Akibatnya, sikap AS juga menjadi jelas: Gulingkan Presiden Soekarno.SikapAS ini didukung
oleh komplotannya, Inggris danAustralia .SejakAS menghentikan bantuannya, mereka malah
membangun hubungan dengan faksi faksi militernegara kita . Mereka melengkapi dan melatih para
perwira dan pasukannegara kita . Melalui operasi intelijen yang diketuai oleh CIA, mereka
menggelitik militer untuk merongrong sukarno . Usaha kudeta muncul pada bulan November
1956. Deputi Kepala Staf TNI AD Kolonel Zulkifli Lubis berusaha menguasai Jakarta dan
menggulingkan pemerintah. Namun usaha ini dipatahkan. lalu , di Sumatera Utara dan
Sumatera Tengah militer berusaha mengambil alih kekuasaan, namun juga gagal. Militer
dengan pasokan bantuan AS seperti memperoleh angin untuk menganggu sukarno .

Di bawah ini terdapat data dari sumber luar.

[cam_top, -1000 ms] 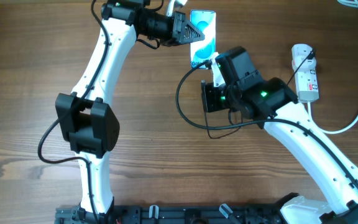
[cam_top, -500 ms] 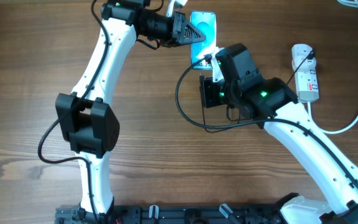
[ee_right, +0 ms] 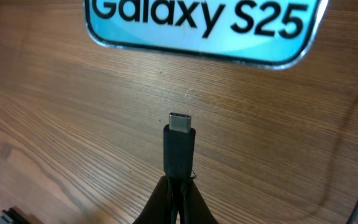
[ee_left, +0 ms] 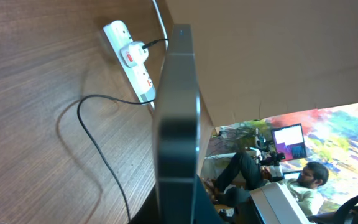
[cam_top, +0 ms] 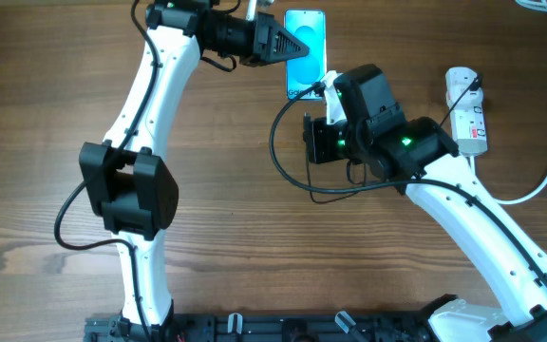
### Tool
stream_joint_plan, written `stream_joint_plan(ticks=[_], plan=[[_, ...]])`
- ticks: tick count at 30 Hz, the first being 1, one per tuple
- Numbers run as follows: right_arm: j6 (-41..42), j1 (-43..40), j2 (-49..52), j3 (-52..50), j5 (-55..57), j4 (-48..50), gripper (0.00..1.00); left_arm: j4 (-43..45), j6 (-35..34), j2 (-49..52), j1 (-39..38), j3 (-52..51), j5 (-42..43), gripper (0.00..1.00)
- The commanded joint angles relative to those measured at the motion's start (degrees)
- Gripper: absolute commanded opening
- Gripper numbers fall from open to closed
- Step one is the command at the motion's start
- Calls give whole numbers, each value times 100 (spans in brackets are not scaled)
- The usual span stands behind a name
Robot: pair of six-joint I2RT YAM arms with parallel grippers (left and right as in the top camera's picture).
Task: Plug charger to phone and switch on socket
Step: 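Lift the plug and bring it toward the phone's bottom port, then align the USB-C plug under the phone port and push it upward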
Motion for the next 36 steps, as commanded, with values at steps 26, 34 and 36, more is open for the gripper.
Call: stream_joint_plan(ticks=[26, 34, 36], plan=[[52, -13, -85, 184, 107, 273, 4, -186, 595, -87, 11, 96, 503, 4], [57, -13, -85, 181, 247, 282, 4, -223, 592, -87, 11, 96, 505, 4], [55, -13, -83, 181, 142, 251, 4, -225, 592, -87, 11, 96, 507, 4]])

Namun, sukarno masih mampu menguasai kondisi , sebab banyak perwira militer yang
sangat loyal pada sukarno , kendati usaha AS menjatuhkan sukarno terus dirancang.

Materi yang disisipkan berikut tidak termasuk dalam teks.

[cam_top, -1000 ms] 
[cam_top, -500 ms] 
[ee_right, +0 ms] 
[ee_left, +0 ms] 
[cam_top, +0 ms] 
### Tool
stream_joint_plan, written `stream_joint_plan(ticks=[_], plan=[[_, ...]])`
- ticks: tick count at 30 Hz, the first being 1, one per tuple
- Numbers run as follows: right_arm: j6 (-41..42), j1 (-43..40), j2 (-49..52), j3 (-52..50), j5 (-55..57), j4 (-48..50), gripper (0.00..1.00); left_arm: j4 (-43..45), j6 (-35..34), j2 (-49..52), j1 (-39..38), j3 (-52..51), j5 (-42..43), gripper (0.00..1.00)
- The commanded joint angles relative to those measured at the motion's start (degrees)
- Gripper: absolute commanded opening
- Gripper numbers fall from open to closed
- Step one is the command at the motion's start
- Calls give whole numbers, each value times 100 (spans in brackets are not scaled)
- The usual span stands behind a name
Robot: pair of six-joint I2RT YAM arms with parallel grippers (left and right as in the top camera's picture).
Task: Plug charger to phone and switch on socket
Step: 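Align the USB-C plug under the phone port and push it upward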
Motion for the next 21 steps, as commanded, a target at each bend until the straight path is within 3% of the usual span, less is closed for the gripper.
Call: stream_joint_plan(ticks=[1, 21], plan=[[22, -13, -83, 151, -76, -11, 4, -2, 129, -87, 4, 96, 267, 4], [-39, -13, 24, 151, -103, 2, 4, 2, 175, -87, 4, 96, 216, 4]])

Sayangnya, konstelasi politik dalam negerinegara kita pada saat itu juga tidak stabil. sukarno
berusaha keras menciptakan kestabilan, namun kondisi memang sangat rumit.Ada tiga unsur
kekuatan yang mendominasi politiknegara kita , yaitu: . Unsur Kekuatan Presiden RI . Unsur Kekuatan TNI AD . Unsur Kekuatan PKI (Partai Komunis Indonesia ). Unsur kekuatan Presiden RI, yaitu Presiden RI sebagai Kepala Negara, Kepala Pemerintahan, Perdana Menteri, Pemimpin Besar Revolusi dan Presiden seumur hidup, yaitu Ir. Soekarno yang akrab dipanggil sukarno . Anggota Kabinet Dwikora masuk dalam unsur kekuatan ini. Unsur kekuatan TNI AD ada dua kubu: Kubu Yani (Letjen TNI Ahmad Yani) dan Kubu Nasution (Letjen TNI Abdul Haris Nasution). Soeharto awalnya termasuk dalam Kubu Nasution, walaupun kelak mendirikan kubu sendiri.